Sylvie Pierre se volvió (o como dicen los brasileños, virou) cinéfila a sus veinte años, en las sesiones de la Cinemateca Francesa en el Palais de Chaillot. En una estupenda entrevista con Luís Mendonça en À pala de Walsh, evoca aquellos días, cuando salió totalmente eufórica después de ver Objetivo Birmania (1945), de Raoul Walsh.


A menudo coincidía con Rivette, que también frecuentaba la Cinemateca (y tantas salas parisinas), y como vivían en el mismo barrio, cogían el metro juntos; aquellos trayectos de 40' donde hablaban de la película que acaban de ver fueron su escuela de cine, con Rivette como maestro.
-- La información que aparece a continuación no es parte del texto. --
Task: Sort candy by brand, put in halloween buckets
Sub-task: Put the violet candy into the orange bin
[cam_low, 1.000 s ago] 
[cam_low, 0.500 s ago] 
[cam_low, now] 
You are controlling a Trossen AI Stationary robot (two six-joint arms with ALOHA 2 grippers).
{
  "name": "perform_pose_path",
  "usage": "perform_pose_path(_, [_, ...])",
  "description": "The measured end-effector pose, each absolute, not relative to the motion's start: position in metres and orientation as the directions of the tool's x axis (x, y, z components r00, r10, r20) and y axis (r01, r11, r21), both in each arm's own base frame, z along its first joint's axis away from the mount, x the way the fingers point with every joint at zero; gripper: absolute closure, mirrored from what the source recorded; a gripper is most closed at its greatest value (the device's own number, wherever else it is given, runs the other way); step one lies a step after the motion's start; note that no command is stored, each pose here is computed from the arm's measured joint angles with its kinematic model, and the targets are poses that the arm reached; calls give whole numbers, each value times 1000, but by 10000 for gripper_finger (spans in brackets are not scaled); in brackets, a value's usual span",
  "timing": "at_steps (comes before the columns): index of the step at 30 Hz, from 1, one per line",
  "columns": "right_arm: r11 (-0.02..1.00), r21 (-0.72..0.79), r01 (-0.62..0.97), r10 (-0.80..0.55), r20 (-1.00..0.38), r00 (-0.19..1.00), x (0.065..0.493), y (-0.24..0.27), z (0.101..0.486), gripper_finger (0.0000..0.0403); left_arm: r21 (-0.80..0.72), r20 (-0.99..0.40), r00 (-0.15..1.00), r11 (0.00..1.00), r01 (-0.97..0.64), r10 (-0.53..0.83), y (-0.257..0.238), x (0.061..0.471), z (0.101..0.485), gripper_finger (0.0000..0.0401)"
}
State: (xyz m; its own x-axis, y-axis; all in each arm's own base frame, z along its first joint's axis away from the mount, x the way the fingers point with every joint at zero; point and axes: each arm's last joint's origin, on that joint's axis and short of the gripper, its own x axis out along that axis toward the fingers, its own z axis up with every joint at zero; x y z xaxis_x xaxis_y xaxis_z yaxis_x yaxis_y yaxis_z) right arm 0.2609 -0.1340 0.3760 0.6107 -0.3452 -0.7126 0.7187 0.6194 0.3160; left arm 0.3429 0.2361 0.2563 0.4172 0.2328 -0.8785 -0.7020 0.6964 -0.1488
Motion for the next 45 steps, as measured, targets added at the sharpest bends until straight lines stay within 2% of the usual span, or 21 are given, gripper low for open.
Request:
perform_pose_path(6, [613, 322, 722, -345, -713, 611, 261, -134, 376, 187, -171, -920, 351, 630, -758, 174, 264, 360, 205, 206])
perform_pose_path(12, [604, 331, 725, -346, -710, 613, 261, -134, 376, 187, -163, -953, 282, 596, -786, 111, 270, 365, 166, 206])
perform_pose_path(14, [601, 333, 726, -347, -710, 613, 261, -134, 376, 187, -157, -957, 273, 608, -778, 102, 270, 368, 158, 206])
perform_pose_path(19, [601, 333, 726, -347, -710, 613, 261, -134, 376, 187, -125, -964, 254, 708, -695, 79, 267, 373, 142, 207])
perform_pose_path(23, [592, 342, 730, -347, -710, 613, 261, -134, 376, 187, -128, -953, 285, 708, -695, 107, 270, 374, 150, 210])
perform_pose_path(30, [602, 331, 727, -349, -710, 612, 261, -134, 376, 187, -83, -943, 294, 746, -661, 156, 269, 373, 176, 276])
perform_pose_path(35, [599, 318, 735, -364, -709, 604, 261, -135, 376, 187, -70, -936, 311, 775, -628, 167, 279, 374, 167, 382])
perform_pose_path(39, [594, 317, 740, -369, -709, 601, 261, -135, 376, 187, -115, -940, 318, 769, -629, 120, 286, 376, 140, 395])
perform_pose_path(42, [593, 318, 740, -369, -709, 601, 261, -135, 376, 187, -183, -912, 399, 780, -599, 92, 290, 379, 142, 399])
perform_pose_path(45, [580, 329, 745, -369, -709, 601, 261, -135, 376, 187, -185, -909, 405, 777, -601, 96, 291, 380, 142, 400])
Un día, salió maravillada del pase de La carrose d'or (1952), de Jean Renoir, feliz por un filme tan bello. Rivette la vio tan encantada que le preguntó si era la primera vez y ella, medio avergonzada, se lo confesó. ¡Qué suerte la tuya!, le dijo Rivette, con envidia, desde luego, pero también con ternura.


Y hubo otro maestro, que también fue su amigo del alma, Serge Daney, al que acompañó en la aventura de Trafic:
Me gustan los críticos cuyo soplo de vida se confunde con el amor que profesan al cine. Daney murió cuando la enfermedad llegó a tal punto que ya no podía salir a la calle para ir a ver películas. Decidió morir cuando ya no podía ir al cine. Esto es lo que yo llamo integridad cinéfila.